Please note, outdoor influencers are making a comeback
The comeback
Outdoor influencers — or 户外博主 — are enjoying a resurgence on China’s major short-video and social platforms. Platforms such as Douyin (抖音), Kuaishou (快手) and Xiaohongshu (小红书) are surfacing more hiking, camping, and wild-cooking clips in feeds. The content is punchy, visually appealing and easily monetized. It has been reported that creators who pivoted away from high-risk stunts and controversial livestreaming are finding renewed audience growth with outdoor niches.
Why now?
Several forces are converging. Domestic tourism has rebounded from pandemic restrictions, creating demand for travel and nature content. At the same time, Chinese platforms have tightened oversight of livestreaming and celebrity endorsements since 2020, reportedly encouraging “safer” lifestyle verticals that attract brand partners. Brands and agencies see outdoor creators as lower-risk ambassadors: authentic-looking, relatively apolitical, and good at driving gear and experience sales.

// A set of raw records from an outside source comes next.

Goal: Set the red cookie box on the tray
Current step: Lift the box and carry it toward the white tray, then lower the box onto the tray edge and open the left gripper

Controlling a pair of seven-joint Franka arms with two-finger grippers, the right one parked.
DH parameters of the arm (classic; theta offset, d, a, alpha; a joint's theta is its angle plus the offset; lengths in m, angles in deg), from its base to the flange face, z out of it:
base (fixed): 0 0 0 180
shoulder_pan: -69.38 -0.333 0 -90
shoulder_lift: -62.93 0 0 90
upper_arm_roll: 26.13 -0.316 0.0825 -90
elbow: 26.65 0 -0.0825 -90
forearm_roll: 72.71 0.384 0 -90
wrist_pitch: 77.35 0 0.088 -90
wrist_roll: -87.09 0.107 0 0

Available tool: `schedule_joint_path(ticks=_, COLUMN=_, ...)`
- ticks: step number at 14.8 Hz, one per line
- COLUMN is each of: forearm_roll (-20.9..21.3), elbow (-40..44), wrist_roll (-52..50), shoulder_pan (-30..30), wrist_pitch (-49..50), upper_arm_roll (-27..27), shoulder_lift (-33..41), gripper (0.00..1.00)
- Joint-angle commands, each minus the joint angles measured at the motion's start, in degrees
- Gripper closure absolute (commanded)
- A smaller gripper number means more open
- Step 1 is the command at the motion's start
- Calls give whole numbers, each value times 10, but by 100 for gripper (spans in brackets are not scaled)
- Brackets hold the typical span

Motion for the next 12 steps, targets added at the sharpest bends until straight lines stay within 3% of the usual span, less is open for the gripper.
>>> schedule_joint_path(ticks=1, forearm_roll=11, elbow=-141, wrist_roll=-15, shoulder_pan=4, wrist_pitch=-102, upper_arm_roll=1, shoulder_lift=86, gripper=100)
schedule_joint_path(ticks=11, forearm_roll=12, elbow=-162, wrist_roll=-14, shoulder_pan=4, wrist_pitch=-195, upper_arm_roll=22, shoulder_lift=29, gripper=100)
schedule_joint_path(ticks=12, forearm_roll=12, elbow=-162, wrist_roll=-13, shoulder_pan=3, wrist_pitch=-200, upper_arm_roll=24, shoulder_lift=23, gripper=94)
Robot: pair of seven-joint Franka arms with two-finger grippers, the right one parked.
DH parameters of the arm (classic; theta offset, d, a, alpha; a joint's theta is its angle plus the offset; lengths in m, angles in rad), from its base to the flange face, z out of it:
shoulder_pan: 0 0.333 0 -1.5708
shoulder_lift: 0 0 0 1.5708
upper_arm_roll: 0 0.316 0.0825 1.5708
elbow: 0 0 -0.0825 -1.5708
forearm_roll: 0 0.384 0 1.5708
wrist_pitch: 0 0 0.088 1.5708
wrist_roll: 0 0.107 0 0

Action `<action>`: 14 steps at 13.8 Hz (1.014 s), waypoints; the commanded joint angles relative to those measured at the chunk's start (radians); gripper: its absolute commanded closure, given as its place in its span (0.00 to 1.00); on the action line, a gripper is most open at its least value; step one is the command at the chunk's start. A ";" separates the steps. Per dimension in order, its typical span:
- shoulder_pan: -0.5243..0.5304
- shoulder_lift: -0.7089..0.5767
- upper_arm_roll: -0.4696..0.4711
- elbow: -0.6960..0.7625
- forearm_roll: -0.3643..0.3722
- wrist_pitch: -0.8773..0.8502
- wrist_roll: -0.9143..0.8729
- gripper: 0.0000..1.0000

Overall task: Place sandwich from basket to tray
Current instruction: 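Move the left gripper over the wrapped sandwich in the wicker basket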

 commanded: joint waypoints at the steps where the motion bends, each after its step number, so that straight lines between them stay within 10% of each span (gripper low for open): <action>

What it means for creators and platforms
For creators, the shift offers clearer monetization paths — sponsorships, affiliate links, paid guides — and a narrative that platforms can safely promote. For platforms, the trend helps diversify content away from earlier controversies while retaining engagement. Western readers should note that this move is shaped not only by market demand but also by Beijing-era regulatory pressure on China’s internet companies, which has reoriented platform strategies across the board. Will the outdoor boom stick, or is it a tactical retreat from flashier formats? For now, nature is back in fashion on China’s feeds.